PROVIDED RECORDS START
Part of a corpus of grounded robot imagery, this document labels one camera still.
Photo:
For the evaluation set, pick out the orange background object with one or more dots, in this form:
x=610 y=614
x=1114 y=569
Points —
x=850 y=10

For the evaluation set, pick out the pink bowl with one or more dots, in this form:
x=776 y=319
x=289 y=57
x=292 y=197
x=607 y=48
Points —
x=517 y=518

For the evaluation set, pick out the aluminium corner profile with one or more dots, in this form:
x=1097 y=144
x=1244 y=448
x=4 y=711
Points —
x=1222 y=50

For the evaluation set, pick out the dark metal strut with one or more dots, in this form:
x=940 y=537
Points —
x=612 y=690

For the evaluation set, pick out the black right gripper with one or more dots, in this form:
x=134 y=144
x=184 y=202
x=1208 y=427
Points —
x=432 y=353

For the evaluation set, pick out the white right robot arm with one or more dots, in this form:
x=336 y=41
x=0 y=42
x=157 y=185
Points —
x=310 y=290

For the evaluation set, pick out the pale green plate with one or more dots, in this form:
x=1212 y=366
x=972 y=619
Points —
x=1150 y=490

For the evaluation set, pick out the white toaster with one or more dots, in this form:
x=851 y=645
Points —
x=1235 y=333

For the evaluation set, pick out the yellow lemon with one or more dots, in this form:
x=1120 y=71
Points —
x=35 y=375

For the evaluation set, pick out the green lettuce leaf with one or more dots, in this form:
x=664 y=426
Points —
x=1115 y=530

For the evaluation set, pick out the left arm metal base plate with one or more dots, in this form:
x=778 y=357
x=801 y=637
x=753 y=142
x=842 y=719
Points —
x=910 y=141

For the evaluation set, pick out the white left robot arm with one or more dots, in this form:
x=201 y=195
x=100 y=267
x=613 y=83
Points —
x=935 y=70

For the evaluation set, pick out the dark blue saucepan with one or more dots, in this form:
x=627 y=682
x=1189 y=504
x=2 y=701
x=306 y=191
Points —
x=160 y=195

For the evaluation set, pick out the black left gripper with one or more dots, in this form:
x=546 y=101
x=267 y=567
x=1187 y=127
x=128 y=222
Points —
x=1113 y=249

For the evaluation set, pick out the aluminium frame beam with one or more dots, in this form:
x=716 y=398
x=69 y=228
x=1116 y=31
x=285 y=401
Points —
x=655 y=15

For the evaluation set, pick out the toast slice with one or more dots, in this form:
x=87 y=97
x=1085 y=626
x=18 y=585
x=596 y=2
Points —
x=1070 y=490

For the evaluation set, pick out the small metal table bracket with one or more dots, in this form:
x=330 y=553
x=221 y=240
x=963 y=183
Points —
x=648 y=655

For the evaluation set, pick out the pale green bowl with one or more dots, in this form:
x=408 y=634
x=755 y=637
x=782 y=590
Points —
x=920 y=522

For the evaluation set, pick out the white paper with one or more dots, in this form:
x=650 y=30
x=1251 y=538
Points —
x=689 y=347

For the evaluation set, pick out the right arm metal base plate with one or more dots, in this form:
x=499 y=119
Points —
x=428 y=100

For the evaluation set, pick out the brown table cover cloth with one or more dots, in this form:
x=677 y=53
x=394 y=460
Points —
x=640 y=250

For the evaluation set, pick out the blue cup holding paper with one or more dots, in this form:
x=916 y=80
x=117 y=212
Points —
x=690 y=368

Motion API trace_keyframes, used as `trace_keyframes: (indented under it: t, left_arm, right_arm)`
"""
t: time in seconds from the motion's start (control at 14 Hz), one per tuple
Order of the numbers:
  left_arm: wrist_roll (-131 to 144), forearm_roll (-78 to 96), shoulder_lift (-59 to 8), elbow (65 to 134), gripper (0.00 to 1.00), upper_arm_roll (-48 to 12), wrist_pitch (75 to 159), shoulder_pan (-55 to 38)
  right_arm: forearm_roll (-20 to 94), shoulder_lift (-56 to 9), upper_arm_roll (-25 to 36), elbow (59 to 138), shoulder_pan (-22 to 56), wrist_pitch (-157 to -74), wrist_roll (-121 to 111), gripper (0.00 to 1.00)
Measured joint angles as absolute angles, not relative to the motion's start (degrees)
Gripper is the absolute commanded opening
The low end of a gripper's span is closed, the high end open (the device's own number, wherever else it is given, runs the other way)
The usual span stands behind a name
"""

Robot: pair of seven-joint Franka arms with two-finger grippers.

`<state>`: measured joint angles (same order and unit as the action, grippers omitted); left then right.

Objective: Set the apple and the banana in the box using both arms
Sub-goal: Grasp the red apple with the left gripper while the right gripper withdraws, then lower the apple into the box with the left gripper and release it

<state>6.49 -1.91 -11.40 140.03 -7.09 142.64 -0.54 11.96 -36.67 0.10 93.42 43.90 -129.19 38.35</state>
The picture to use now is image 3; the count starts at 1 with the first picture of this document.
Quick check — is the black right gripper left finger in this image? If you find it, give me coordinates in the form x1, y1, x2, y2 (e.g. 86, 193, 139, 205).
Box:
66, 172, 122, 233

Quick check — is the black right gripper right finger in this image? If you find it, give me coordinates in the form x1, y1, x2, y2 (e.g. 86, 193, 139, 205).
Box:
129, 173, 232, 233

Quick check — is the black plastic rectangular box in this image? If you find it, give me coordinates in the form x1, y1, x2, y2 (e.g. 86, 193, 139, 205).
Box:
PROVIDED RECORDS END
> **TO DO**
Please repeat all the records above exactly as they appear.

> **RESPONSE FOR THIS EXERCISE**
Part of a corpus of grounded robot imagery, this document labels one camera still.
Photo:
For the evaluation set, pick out the orange background object with one or more dots, in this form:
x=610 y=614
x=1114 y=569
Points —
x=850 y=10

For the evaluation set, pick out the pink bowl with one or more dots, in this form:
x=776 y=319
x=289 y=57
x=292 y=197
x=607 y=48
Points —
x=517 y=518

For the evaluation set, pick out the aluminium corner profile with one or more dots, in this form:
x=1097 y=144
x=1244 y=448
x=4 y=711
Points —
x=1222 y=50

For the evaluation set, pick out the dark metal strut with one or more dots, in this form:
x=940 y=537
Points —
x=612 y=690

For the evaluation set, pick out the black right gripper with one or more dots, in this form:
x=134 y=144
x=184 y=202
x=1208 y=427
Points —
x=432 y=353

For the evaluation set, pick out the white right robot arm with one or more dots, in this form:
x=336 y=41
x=0 y=42
x=157 y=185
Points —
x=310 y=290

For the evaluation set, pick out the pale green plate with one or more dots, in this form:
x=1212 y=366
x=972 y=619
Points —
x=1150 y=490

For the evaluation set, pick out the white toaster with one or more dots, in this form:
x=851 y=645
Points —
x=1235 y=333

For the evaluation set, pick out the yellow lemon with one or more dots, in this form:
x=1120 y=71
Points —
x=35 y=375

For the evaluation set, pick out the green lettuce leaf with one or more dots, in this form:
x=664 y=426
Points —
x=1115 y=530

For the evaluation set, pick out the left arm metal base plate with one or more dots, in this form:
x=778 y=357
x=801 y=637
x=753 y=142
x=842 y=719
Points —
x=910 y=141

For the evaluation set, pick out the white left robot arm with one or more dots, in this form:
x=201 y=195
x=100 y=267
x=613 y=83
Points —
x=935 y=70

For the evaluation set, pick out the dark blue saucepan with one or more dots, in this form:
x=627 y=682
x=1189 y=504
x=2 y=701
x=306 y=191
Points —
x=160 y=195

For the evaluation set, pick out the black left gripper with one or more dots, in this form:
x=546 y=101
x=267 y=567
x=1187 y=127
x=128 y=222
Points —
x=1113 y=249

For the evaluation set, pick out the aluminium frame beam with one or more dots, in this form:
x=716 y=398
x=69 y=228
x=1116 y=31
x=285 y=401
Points —
x=655 y=15

For the evaluation set, pick out the toast slice with one or more dots, in this form:
x=87 y=97
x=1085 y=626
x=18 y=585
x=596 y=2
Points —
x=1070 y=490

For the evaluation set, pick out the small metal table bracket with one or more dots, in this form:
x=330 y=553
x=221 y=240
x=963 y=183
Points —
x=648 y=655

For the evaluation set, pick out the pale green bowl with one or more dots, in this form:
x=408 y=634
x=755 y=637
x=782 y=590
Points —
x=920 y=522

For the evaluation set, pick out the white paper with one or more dots, in this form:
x=650 y=30
x=1251 y=538
Points —
x=689 y=347

For the evaluation set, pick out the right arm metal base plate with one or more dots, in this form:
x=499 y=119
Points —
x=428 y=100

For the evaluation set, pick out the brown table cover cloth with one or more dots, in this form:
x=677 y=53
x=394 y=460
Points —
x=640 y=250

For the evaluation set, pick out the blue cup holding paper with one or more dots, in this form:
x=916 y=80
x=117 y=212
Points —
x=690 y=368

Motion API trace_keyframes, used as `trace_keyframes: (indented under it: t, left_arm, right_arm)`
"""
t: time in seconds from the motion's start (control at 14 Hz), one per tuple
Order of the numbers:
  left_arm: wrist_roll (-131 to 144), forearm_roll (-78 to 96), shoulder_lift (-59 to 8), elbow (65 to 134), gripper (0.00 to 1.00), upper_arm_roll (-48 to 12), wrist_pitch (75 to 159), shoulder_pan (-55 to 38)
  right_arm: forearm_roll (-20 to 94), shoulder_lift (-56 to 9), upper_arm_roll (-25 to 36), elbow (59 to 138), shoulder_pan (-22 to 56), wrist_pitch (-157 to -74), wrist_roll (-121 to 111), gripper (0.00 to 1.00)
Measured joint angles as absolute angles, not relative to the motion's start (degrees)
Gripper is the absolute commanded opening
The low end of a gripper's span is closed, the high end open (the device's own number, wherever else it is given, runs the other way)
The usual span stands behind a name
"""

Robot: pair of seven-joint Franka arms with two-finger grippers.

`<state>`: measured joint angles (same order and unit as the action, grippers omitted); left then right.

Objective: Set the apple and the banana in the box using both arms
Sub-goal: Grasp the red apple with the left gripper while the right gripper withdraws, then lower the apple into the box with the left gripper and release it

<state>6.49 -1.91 -11.40 140.03 -7.09 142.64 -0.54 11.96 -36.67 0.10 93.42 43.90 -129.19 38.35</state>
The picture to use now is image 3; the count starts at 1 with the first picture of this document.
Quick check — is the black right gripper left finger in this image? If you find it, give me coordinates in the form x1, y1, x2, y2 (e.g. 86, 193, 139, 205).
Box:
66, 172, 122, 233

Quick check — is the black right gripper right finger in this image? If you find it, give me coordinates in the form x1, y1, x2, y2 (e.g. 86, 193, 139, 205).
Box:
129, 173, 232, 233

Quick check — is the black plastic rectangular box in this image? If you find it, give me coordinates in the form x1, y1, x2, y2 (e.g. 86, 193, 139, 205).
Box:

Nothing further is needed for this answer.